====== Records provided

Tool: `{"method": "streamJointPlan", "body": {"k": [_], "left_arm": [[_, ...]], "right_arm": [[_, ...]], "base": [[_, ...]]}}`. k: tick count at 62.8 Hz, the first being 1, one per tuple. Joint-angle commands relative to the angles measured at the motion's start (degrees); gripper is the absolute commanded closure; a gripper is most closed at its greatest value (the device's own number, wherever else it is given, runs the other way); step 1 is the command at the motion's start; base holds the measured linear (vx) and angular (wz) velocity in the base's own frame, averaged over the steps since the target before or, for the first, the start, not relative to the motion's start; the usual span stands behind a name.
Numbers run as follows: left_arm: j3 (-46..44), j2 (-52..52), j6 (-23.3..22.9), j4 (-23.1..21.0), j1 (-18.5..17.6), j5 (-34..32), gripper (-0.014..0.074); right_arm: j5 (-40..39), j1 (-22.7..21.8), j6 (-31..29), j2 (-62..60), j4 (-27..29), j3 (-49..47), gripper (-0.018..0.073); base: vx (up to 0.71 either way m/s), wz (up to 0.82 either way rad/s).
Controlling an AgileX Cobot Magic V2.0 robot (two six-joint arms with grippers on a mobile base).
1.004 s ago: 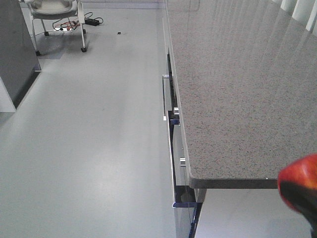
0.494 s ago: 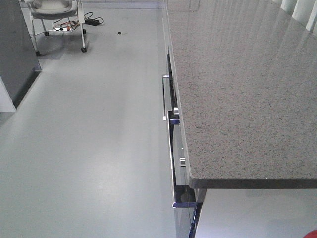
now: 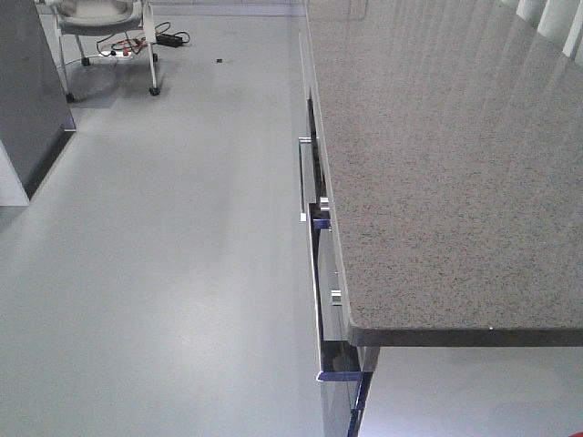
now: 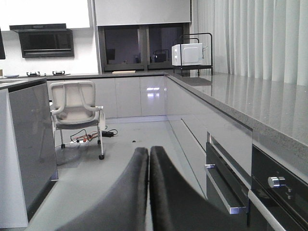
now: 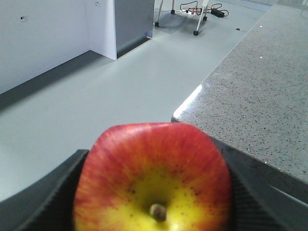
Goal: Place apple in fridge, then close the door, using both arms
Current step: 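Close the right gripper on the apple and lift it off the counter, then drive the base away from the counter toward the open refrigerator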
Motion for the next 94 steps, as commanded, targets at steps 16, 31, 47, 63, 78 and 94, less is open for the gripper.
{"method": "streamJointPlan", "body": {"k": [16,31,47,63,78,94], "left_arm": [[1.2,0.55,-0.17,-0.13,0.03,-4.29,0.0603],[1.2,0.55,-0.17,-0.13,0.03,-4.29,0.0603],[1.2,0.55,-0.17,-0.13,0.03,-4.29,0.0603],[1.2,0.55,-0.17,-0.13,0.03,-4.29,0.0603],[1.2,0.55,-0.17,-0.13,0.03,-4.29,0.0603],[1.2,0.55,-0.17,-0.13,0.03,-4.29,0.0603]], "right_arm": [[-4.07,-0.1,-0.01,1.08,1.91,-1.26,0.0196],[-4.07,-0.1,-0.01,1.08,1.94,-1.26,0.0196],[-3.96,-0.1,-0.01,1.08,1.95,-1.26,0.0196],[-3.91,-0.1,-0.01,1.08,2.01,-1.26,0.0196],[-3.91,-0.1,-0.06,1.08,2.0,-1.26,0.0196],[-3.91,-0.1,-0.06,1.08,2.0,-1.26,0.0196]], "base": [[0.0,0.0],[0.0,0.01],[-0.01,0.12],[-0.02,0.26],[-0.04,0.42],[-0.06,0.5]]}}
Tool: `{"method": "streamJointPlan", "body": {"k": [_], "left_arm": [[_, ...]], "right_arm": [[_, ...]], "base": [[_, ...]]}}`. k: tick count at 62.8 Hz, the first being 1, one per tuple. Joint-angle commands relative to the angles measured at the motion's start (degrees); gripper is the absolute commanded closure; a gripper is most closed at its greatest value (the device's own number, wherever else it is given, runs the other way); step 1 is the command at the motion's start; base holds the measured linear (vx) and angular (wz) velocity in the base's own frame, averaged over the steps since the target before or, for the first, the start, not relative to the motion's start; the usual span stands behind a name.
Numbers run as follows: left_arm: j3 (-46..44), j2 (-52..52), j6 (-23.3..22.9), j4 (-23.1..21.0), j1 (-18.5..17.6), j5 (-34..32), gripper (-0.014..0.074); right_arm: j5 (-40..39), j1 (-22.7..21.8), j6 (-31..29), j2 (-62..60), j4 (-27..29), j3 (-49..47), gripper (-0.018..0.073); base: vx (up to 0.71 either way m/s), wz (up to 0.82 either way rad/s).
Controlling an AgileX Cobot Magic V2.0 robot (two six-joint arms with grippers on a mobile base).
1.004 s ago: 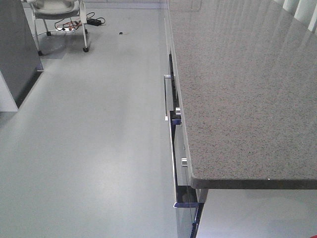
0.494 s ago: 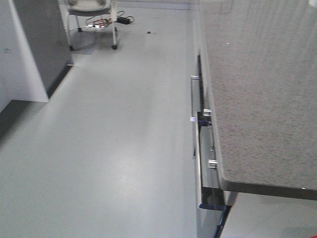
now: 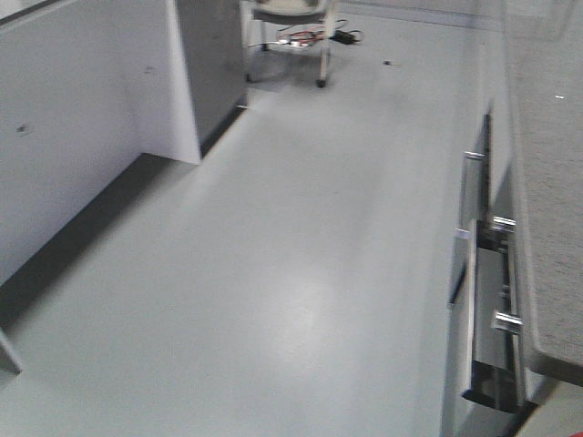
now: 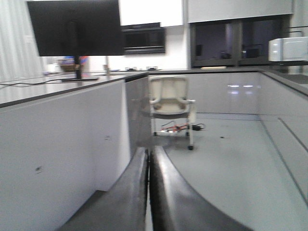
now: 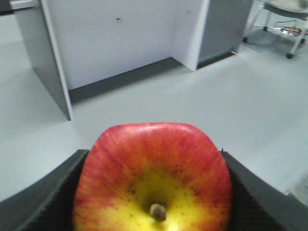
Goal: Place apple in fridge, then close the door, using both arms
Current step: 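Drive the base away from the counter toward the open refrigerator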
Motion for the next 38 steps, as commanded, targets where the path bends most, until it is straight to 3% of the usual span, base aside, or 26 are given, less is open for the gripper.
{"method": "streamJointPlan", "body": {"k": [1,38], "left_arm": [[1.2,0.55,-0.17,-0.13,0.03,-4.29,0.0603],[1.2,0.55,-0.17,-0.13,0.03,-4.29,0.0603]], "right_arm": [[-3.91,-0.1,-0.05,1.08,2.0,-1.26,0.0197],[-3.91,-0.1,-0.19,1.08,2.0,-1.26,0.0197]], "base": [[-0.06,0.52],[-0.05,0.46]]}}
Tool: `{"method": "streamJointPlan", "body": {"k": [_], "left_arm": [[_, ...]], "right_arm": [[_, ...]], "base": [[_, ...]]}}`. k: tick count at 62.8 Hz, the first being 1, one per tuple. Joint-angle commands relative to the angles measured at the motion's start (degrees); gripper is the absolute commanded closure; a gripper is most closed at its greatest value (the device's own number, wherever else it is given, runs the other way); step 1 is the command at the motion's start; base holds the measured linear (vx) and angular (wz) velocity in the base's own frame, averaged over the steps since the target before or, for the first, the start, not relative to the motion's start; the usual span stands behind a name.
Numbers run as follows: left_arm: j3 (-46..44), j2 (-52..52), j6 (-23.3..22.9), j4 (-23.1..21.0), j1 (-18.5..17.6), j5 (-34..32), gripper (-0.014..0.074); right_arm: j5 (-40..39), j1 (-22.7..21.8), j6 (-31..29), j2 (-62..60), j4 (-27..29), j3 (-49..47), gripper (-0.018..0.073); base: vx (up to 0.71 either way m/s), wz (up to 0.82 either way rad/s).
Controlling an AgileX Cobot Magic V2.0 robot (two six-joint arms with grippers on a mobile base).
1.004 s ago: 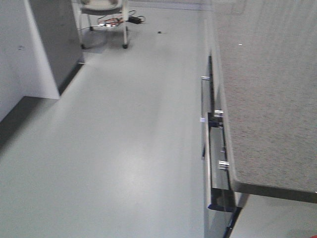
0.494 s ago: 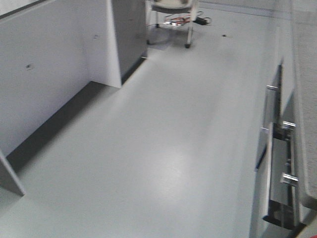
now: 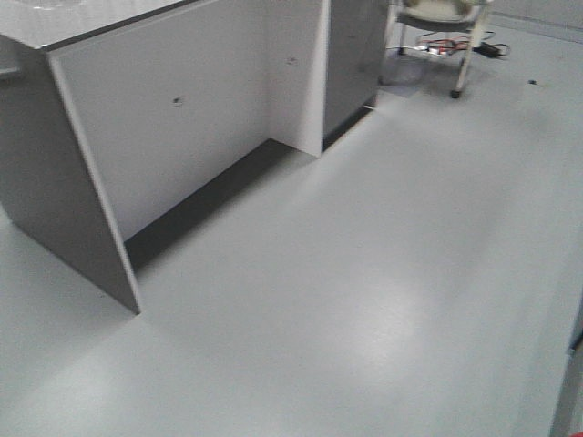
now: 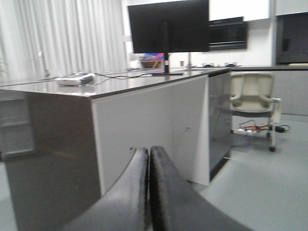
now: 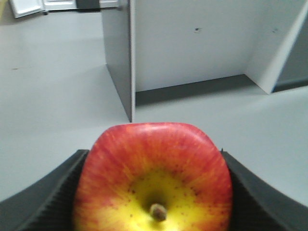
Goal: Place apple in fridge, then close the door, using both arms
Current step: 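Drive the base away from the counter toward the open refrigerator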
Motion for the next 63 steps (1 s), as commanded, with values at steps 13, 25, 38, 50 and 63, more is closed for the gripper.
{"method": "streamJointPlan", "body": {"k": [13,25,38,50,63], "left_arm": [[1.2,0.55,-0.17,-0.13,0.03,-4.29,0.0603],[1.2,0.55,-0.17,-0.13,0.03,-4.29,0.0603],[1.2,0.55,-0.17,-0.13,0.03,-4.29,0.0603],[1.2,0.55,-0.17,-0.13,0.03,-4.29,0.0603],[1.2,0.55,-0.17,-0.13,0.03,-4.29,0.0603]], "right_arm": [[-3.91,-0.1,-0.19,1.08,1.98,-1.26,0.0197],[-3.91,-0.1,-0.19,1.08,1.98,-1.26,0.0197],[-3.91,-0.1,-0.19,1.08,1.98,-1.26,0.0197],[-3.44,-0.1,-0.19,1.08,1.98,-1.26,0.0197],[-3.19,-0.1,-0.19,1.08,1.98,-1.26,0.0197]], "base": [[-0.04,0.44],[-0.04,0.5],[-0.03,0.57],[-0.01,0.55],[0.01,0.47]]}}
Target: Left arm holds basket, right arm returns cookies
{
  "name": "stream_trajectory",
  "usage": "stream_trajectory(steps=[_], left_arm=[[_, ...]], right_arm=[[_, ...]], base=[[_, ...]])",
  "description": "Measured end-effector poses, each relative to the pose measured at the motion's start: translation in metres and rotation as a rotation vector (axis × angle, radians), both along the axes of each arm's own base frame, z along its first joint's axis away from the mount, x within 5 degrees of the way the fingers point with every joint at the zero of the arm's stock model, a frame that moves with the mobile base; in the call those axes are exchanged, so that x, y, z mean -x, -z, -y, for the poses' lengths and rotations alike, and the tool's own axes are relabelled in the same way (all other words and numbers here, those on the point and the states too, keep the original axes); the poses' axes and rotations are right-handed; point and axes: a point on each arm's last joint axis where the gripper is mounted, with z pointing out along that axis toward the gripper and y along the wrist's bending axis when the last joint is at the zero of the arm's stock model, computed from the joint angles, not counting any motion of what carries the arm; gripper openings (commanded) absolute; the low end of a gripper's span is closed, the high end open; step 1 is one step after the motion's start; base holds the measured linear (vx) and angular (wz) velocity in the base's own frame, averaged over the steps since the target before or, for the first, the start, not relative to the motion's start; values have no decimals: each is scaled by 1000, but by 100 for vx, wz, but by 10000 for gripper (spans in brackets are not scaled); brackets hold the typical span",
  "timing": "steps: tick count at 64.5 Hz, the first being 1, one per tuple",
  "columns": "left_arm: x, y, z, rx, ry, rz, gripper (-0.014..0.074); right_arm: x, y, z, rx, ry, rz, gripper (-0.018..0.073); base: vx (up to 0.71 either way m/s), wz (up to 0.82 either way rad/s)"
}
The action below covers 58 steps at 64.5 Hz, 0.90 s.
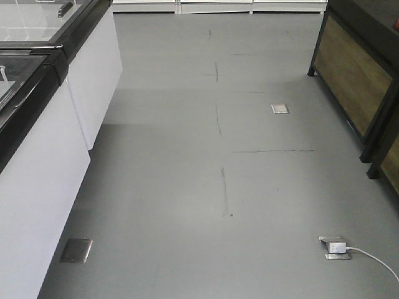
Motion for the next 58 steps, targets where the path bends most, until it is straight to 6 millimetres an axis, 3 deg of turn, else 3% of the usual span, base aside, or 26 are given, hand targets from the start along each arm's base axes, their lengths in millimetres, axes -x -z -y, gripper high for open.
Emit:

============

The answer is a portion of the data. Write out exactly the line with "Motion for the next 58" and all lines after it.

** Result **
Motion for the next 58 steps, targets where the path bends most, until it is straight to 6 millimetres an axis, 3 deg of turn, else 3% of the usual span, base aside, or 26 are given, hand targets from the start along each arm's base axes, their lengths in millimetres, axes -x -z -y, gripper high for open.
Emit:

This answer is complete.